| Task item |
Give only the number of lines in the data that include the string "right".

| Material provided |
Start of Block
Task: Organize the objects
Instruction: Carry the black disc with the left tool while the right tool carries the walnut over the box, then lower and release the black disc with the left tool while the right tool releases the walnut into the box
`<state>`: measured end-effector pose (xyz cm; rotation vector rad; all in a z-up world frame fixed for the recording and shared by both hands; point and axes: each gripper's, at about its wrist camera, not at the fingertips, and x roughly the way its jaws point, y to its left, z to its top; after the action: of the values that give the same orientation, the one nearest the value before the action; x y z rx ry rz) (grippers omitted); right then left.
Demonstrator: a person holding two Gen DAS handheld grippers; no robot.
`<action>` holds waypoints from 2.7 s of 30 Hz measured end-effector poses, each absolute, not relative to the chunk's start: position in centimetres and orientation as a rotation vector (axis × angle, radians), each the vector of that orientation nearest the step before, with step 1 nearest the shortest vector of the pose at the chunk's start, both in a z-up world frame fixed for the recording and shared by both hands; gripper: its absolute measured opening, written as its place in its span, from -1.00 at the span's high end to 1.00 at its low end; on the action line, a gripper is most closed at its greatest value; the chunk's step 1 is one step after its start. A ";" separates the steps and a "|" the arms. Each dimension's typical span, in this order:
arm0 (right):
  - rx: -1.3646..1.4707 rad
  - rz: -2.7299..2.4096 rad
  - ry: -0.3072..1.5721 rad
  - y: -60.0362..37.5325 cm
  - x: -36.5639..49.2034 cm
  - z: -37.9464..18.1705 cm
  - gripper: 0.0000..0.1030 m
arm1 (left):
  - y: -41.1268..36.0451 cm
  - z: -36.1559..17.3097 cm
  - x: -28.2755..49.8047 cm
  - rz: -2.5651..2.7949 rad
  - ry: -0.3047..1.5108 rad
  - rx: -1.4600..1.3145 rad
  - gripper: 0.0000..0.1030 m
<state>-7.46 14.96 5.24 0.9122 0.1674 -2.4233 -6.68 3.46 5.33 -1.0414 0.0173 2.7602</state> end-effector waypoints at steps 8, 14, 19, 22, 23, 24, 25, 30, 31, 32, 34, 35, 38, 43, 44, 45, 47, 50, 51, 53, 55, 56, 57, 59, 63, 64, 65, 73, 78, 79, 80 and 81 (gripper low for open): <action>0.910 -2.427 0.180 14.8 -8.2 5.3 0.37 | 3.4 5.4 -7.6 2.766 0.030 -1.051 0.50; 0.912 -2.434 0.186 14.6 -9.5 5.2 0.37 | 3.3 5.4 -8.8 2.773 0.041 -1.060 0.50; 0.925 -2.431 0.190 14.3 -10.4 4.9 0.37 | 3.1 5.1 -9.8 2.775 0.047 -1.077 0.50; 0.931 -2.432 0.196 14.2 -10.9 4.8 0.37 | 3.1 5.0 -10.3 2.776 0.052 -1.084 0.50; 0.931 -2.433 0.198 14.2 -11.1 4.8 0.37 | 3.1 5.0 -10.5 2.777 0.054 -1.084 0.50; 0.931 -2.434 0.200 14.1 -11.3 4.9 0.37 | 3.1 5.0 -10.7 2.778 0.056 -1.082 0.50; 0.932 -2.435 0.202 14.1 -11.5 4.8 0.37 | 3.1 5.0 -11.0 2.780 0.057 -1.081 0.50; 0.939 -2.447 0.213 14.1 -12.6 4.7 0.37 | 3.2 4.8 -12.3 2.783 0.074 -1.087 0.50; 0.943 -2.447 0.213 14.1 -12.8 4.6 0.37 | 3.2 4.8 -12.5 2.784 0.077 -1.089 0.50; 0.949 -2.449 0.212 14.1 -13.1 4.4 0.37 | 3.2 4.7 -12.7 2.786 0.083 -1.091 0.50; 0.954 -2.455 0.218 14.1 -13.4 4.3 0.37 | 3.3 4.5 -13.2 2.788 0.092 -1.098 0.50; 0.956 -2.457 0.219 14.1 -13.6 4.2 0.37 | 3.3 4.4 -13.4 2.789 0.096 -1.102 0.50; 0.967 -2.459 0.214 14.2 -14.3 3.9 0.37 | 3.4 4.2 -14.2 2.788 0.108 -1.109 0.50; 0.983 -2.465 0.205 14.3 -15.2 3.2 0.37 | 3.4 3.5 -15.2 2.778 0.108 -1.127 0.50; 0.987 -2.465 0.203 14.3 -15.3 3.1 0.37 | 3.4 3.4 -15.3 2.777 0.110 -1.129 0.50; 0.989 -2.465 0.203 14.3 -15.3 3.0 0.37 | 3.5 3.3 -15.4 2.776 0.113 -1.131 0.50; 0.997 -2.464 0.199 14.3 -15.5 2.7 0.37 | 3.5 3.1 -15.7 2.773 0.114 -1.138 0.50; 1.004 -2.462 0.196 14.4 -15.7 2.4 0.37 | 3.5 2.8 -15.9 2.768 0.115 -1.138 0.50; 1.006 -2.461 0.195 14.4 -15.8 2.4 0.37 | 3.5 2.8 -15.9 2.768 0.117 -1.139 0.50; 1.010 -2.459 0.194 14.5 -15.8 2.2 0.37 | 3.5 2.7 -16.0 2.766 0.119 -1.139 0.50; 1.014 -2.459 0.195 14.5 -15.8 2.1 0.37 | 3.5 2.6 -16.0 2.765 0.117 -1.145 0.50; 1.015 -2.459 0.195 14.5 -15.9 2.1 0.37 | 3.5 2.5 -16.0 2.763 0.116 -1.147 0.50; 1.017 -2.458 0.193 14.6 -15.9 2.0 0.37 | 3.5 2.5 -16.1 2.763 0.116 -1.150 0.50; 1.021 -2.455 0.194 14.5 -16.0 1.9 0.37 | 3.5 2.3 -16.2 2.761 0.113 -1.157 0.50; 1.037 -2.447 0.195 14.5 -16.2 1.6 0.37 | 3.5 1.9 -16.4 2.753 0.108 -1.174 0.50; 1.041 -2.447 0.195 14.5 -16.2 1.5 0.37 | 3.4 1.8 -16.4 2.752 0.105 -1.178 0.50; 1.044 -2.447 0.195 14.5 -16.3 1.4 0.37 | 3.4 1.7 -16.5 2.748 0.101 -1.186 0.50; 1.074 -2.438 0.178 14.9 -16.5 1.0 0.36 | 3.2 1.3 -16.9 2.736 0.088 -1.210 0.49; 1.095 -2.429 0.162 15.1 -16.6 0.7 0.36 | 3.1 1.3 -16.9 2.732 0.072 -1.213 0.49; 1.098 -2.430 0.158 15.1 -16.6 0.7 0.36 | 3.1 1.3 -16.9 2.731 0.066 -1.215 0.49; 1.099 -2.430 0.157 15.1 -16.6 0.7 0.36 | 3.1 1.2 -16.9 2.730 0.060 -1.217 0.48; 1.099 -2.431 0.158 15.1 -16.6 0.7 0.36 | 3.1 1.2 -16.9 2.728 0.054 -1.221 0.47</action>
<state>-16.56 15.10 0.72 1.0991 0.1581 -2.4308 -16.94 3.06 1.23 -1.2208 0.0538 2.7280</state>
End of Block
| Expected output |
3